<<<<

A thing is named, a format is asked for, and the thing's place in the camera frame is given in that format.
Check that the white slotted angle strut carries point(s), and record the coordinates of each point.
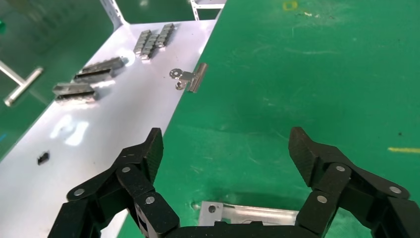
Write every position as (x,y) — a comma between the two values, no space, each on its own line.
(210,5)
(113,13)

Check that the grey metal T-shaped bar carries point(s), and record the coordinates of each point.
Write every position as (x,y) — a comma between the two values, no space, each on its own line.
(24,83)

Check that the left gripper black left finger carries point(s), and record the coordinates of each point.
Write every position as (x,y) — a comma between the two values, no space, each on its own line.
(131,184)

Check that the sheet metal bracket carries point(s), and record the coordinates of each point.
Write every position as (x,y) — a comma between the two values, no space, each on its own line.
(249,215)

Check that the silver binder clip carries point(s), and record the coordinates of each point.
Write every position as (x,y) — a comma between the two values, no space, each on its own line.
(197,77)

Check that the green table cloth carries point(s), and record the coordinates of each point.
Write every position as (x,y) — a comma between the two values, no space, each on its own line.
(295,82)

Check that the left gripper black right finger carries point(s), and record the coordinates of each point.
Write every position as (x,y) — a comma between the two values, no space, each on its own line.
(341,190)

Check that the grey metal rail part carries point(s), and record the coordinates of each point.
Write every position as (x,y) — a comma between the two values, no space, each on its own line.
(77,97)
(93,76)
(105,64)
(72,88)

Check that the small black clip piece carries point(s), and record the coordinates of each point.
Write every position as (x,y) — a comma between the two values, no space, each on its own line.
(43,158)

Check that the notched metal strip part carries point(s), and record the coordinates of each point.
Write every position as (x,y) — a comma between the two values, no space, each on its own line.
(149,49)
(165,34)
(142,42)

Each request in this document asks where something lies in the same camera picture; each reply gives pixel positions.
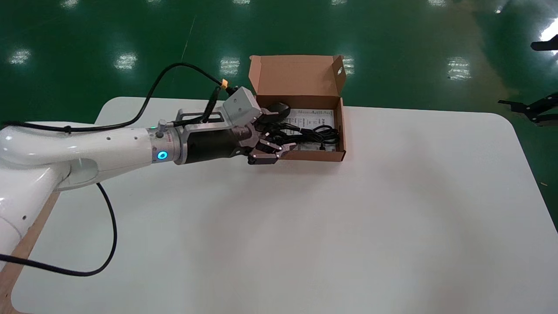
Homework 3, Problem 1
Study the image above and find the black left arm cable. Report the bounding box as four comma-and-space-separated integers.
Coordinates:
0, 62, 230, 277

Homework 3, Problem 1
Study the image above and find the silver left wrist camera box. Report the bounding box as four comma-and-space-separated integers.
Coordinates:
177, 86, 263, 131

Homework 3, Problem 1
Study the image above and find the thin black USB cable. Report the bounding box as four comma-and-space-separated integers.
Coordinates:
257, 122, 301, 144

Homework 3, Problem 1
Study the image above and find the black power cord with plug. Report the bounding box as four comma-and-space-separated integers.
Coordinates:
286, 124, 341, 151

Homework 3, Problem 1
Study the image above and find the white printed manual sheet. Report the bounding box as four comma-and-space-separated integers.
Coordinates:
279, 108, 337, 152

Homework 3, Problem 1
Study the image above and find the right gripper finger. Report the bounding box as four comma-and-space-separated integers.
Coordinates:
498, 93, 558, 127
531, 34, 558, 52

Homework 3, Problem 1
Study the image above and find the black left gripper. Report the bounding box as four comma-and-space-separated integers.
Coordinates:
181, 102, 292, 166

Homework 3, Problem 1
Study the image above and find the brown cardboard storage box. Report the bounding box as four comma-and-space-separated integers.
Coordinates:
249, 55, 347, 162

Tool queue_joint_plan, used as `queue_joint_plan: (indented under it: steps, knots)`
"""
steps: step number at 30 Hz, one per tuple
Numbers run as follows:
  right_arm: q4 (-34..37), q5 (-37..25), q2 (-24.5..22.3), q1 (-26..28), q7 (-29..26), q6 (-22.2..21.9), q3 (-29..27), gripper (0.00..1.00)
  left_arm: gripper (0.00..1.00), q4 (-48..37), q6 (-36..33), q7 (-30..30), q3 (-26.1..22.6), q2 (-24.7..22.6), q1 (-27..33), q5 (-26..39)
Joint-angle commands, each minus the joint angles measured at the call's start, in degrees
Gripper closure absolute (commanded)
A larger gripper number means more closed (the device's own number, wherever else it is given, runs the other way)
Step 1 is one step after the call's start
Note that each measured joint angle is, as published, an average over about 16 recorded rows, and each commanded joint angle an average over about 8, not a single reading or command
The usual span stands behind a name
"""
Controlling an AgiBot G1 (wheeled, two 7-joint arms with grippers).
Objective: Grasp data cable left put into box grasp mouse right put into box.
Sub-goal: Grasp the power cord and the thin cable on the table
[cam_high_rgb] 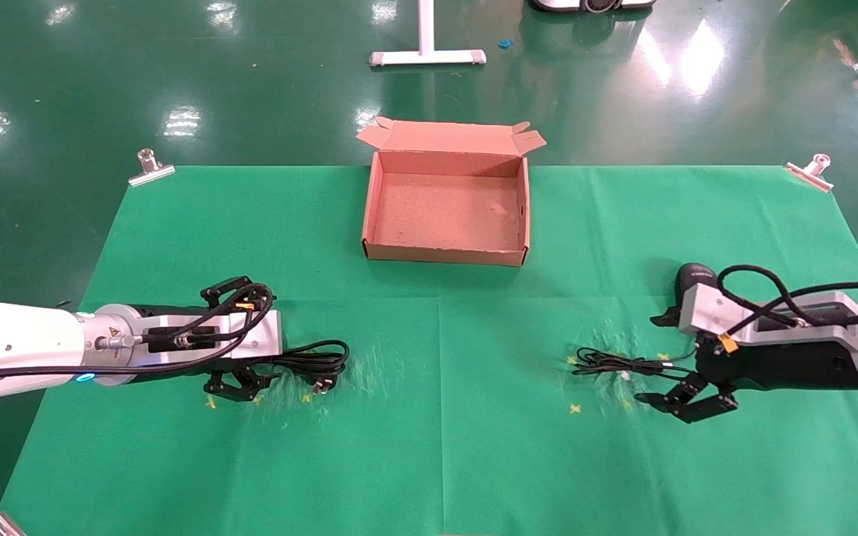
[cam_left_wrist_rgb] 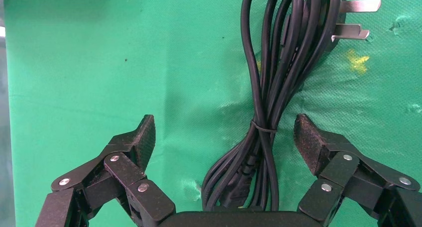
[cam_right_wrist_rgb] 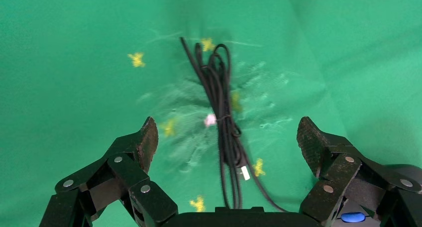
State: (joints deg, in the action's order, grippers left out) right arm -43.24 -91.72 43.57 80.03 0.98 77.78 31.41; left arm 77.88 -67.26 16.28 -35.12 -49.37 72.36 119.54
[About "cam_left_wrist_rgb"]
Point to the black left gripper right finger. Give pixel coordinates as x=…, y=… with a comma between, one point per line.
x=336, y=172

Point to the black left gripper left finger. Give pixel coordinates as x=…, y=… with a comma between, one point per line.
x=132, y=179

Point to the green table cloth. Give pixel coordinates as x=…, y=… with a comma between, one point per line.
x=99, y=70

>>>>

### Work instructions
Copy each line of the listing that carries the string "silver".

### Task solution
Check that the silver binder clip carries point(s), and record the coordinates of each point.
Study the image above and find the silver left wrist camera box. Report the bounding box as four comma-and-space-separated integers.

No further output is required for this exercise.